The time taken for the new business process to pay on its own, which sometimes is referred to as Return on Investment (ROI) also affect ERP systems implementation success in the organization and leads to overall failure. Another considerable cause of ERP implementation failure is the overestimation of return on investment (ROI) and other benefits mostly due to the ERP vendor’s exaggeration about the quality and benefits of their ERP system software. Lack of understanding other cost such as training, testing, and data conversion takes-away the possibility of organization achieving the predicted return of investment.

Exit of guarantors is another problem associated with the implementation system failures in some organizations. Because ERP implementations usually take place within the period of one and half years approximately, in case of the people and management who initiated the plan for the project implementation which may encounter during the implementation processes, critically distracting the performance process and leads to overall system failure. Therefore, their exit or change in management positions may hinder the success of ERP systems implementation in the organization.

Ineffective use of consultants by most organization who implement the ERP systems whereby the consultation happens once or twice throughout the process. The consultation should be as many as possible so as to keep track with latest information regarding the project many organizations think of implementing process without proper consultation from expert and therefore leading to its total failure.

How to avoid the ERP system implementation failure

ERP implementation is a bizarre that comes with challenges and problems therefore any organization must either prepare to deal with the common reasons for implementation failure or risk undesirable failure.

Support and commitment from top management is identified by the major reason that guide ERP system implementation to failure. Therefore commitment and support from the top management; and effective project management practices are used to make sure that the ERP system implementation is a success not a failure.

The unavailability of the required level of expertise, among staffs for the ERP implementation is another problem which required special consultant to help in training the staffs that uses the system. Therefore hiring a team of consultants to assist in the ERP system implementation is very vital in order to avoid failure.

Most of the employees and customers of are too anxious to the new ERP system due to their own perception of its complexity, lack the necessary credentials to operate the system; This creates a protest, objection and complains from the customers as they are more used to the old payment system. Therefore Banks have to use training to allow users get acquainted with the changes introduced by the system; the endorsement by key personnel is also used to help in acceptance of the ERP system, which aids the users to understand the excellence element of the system and its impending benefits.

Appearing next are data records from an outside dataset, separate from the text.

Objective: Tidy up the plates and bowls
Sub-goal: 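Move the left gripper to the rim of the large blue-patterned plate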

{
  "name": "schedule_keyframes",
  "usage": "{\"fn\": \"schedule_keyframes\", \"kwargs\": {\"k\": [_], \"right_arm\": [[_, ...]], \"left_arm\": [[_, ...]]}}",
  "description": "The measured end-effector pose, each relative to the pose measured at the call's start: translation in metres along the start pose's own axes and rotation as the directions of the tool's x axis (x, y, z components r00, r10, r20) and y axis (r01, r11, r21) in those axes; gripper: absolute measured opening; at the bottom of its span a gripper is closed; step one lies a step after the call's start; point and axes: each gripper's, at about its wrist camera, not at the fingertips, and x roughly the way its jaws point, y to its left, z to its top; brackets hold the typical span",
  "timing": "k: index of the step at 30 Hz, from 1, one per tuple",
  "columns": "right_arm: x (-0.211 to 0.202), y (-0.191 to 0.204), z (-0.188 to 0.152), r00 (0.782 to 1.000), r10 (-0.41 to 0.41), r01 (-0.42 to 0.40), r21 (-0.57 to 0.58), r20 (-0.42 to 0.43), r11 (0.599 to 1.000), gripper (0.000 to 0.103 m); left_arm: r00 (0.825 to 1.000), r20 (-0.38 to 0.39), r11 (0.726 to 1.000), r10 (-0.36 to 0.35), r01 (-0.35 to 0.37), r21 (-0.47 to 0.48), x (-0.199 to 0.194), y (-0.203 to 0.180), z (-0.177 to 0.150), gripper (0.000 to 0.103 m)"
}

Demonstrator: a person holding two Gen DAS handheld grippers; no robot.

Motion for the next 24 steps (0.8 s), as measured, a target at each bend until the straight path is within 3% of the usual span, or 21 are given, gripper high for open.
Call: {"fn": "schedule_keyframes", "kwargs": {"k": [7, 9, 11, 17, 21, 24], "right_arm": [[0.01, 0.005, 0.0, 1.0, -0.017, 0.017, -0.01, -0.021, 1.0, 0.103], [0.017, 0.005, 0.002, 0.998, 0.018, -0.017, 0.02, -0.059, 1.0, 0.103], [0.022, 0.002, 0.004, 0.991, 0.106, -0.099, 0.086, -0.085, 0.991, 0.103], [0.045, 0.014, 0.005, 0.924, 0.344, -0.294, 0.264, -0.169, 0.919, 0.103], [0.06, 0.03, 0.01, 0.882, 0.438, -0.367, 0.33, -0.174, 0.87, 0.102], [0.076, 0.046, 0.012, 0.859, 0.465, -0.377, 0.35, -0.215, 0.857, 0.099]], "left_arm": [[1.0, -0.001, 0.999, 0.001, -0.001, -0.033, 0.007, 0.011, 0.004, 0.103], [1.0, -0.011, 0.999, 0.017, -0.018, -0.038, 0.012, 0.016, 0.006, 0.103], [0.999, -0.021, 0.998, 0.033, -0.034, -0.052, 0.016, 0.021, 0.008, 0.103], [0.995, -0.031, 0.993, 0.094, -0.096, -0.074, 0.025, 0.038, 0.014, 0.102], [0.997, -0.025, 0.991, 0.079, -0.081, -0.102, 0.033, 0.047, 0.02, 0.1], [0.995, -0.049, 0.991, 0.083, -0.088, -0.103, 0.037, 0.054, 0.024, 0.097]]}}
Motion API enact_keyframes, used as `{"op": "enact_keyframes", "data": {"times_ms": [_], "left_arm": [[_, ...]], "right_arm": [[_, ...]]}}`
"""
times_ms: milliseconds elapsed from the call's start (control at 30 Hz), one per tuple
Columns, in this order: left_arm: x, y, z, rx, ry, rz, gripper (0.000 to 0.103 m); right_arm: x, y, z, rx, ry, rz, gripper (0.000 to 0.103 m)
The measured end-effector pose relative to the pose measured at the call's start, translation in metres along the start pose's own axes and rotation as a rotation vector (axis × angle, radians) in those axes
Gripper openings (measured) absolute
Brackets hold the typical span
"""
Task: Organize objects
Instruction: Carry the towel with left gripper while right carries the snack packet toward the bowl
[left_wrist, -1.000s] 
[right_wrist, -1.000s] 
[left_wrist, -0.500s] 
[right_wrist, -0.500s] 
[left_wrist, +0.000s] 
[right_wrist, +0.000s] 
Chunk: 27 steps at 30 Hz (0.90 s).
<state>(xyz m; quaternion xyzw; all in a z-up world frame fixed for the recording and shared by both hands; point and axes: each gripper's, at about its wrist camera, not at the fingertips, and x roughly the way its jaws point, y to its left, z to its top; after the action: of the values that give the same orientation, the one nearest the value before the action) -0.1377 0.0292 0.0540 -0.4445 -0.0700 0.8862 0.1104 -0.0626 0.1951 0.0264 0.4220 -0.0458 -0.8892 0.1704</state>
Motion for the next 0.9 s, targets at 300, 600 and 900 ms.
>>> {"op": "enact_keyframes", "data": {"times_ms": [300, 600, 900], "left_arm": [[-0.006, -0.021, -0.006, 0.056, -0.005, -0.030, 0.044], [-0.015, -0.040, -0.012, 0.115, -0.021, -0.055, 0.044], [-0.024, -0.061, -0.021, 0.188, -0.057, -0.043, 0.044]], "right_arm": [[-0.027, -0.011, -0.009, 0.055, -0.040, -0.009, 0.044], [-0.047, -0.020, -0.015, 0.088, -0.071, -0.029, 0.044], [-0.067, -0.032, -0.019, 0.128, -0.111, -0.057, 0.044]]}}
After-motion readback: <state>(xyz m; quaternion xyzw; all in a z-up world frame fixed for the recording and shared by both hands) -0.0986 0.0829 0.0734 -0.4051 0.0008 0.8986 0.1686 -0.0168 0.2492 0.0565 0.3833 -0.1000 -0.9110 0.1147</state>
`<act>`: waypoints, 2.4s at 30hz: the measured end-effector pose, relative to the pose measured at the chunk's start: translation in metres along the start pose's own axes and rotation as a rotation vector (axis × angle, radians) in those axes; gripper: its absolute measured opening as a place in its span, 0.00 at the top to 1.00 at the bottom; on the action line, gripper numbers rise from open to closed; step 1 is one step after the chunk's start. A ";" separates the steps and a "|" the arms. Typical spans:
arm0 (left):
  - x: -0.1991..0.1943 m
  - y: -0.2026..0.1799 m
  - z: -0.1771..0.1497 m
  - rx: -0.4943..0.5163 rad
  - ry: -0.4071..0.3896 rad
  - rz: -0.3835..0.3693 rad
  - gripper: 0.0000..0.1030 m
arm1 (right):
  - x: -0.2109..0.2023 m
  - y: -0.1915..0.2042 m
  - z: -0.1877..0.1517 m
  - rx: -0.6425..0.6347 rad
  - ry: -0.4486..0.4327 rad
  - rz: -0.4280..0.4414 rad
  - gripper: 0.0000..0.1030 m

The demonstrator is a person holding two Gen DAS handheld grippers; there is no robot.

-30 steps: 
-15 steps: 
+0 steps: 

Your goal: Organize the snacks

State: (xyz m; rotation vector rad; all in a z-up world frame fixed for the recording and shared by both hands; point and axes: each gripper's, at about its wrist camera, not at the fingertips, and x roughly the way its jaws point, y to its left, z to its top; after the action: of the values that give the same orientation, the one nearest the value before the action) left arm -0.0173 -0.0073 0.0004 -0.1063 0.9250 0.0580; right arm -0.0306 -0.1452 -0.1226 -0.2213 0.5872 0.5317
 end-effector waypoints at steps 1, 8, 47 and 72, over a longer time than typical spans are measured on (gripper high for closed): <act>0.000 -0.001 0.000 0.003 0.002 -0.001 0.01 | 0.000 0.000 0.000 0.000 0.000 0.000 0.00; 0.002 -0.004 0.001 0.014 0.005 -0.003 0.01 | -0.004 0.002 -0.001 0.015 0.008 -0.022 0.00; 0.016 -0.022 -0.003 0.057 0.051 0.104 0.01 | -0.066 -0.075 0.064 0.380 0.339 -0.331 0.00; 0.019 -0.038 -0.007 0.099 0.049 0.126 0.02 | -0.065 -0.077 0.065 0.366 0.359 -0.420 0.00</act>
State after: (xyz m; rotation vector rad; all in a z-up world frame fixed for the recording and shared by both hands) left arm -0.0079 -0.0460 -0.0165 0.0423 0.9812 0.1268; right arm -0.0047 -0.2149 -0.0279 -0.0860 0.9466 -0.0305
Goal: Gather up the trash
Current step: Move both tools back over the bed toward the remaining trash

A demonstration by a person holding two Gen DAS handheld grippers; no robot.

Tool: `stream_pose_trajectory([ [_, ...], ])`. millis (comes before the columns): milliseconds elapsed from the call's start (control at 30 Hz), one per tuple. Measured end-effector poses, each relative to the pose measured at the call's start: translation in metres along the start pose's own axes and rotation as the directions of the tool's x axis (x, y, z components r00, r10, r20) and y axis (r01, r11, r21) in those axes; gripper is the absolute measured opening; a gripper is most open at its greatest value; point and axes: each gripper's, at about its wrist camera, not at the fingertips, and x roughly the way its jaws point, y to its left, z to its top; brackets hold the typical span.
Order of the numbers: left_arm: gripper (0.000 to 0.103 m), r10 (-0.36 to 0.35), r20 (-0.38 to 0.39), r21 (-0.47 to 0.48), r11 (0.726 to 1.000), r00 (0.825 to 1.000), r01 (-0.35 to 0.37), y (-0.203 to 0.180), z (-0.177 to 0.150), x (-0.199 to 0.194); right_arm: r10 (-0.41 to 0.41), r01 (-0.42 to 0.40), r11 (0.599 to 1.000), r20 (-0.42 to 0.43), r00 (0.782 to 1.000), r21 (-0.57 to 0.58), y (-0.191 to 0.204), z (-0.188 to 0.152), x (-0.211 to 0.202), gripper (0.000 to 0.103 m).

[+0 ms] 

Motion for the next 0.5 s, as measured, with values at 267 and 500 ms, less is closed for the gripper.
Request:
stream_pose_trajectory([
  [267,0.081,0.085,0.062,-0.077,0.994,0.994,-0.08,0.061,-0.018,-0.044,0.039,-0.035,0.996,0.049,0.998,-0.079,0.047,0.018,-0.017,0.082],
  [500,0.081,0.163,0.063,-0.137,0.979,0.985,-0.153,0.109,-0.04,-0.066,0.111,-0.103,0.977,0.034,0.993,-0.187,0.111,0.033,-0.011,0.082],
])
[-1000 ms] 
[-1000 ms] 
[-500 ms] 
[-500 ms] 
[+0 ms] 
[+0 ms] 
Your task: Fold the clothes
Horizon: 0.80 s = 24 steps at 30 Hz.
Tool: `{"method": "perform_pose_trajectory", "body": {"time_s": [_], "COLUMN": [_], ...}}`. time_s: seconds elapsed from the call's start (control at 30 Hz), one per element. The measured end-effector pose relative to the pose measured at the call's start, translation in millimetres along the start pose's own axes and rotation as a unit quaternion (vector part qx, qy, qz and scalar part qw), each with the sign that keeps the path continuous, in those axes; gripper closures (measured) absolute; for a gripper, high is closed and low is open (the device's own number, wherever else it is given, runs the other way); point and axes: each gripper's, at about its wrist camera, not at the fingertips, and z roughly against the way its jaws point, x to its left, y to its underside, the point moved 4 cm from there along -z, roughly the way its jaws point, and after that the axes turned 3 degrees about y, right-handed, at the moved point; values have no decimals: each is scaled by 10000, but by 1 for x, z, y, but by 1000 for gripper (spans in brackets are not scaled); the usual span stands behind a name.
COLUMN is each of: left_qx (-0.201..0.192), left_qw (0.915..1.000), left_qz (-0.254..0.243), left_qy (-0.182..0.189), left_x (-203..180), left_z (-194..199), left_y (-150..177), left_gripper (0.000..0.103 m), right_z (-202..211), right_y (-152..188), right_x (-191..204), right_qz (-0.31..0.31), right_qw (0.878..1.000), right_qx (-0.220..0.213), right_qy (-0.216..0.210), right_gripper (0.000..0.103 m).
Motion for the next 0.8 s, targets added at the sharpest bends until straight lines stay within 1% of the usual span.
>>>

The expectation levels of services may not be as anticipated by Banks and the customer’s expectation toward the ERP implementation is higher than what is in the initial stage. Therefore Banks have to analyze the intangible benefits of the ERP system implementation, and by margin the tangible and the intangible benefits, combine with future benefits, the return on investment can be realized.

Banks should know that inadequate resources, lack of financial and technical support can cause failure, therefore; Planning and monitoring human resource mobilization from various teams to various locations can be used to ensure the availability of sound technical infrastructure and a successful implementation.

Setting up an agile and flexible governance framework and dynamically managing all implementation activities is a very big issue for Banks. This defines what to do and how to do it.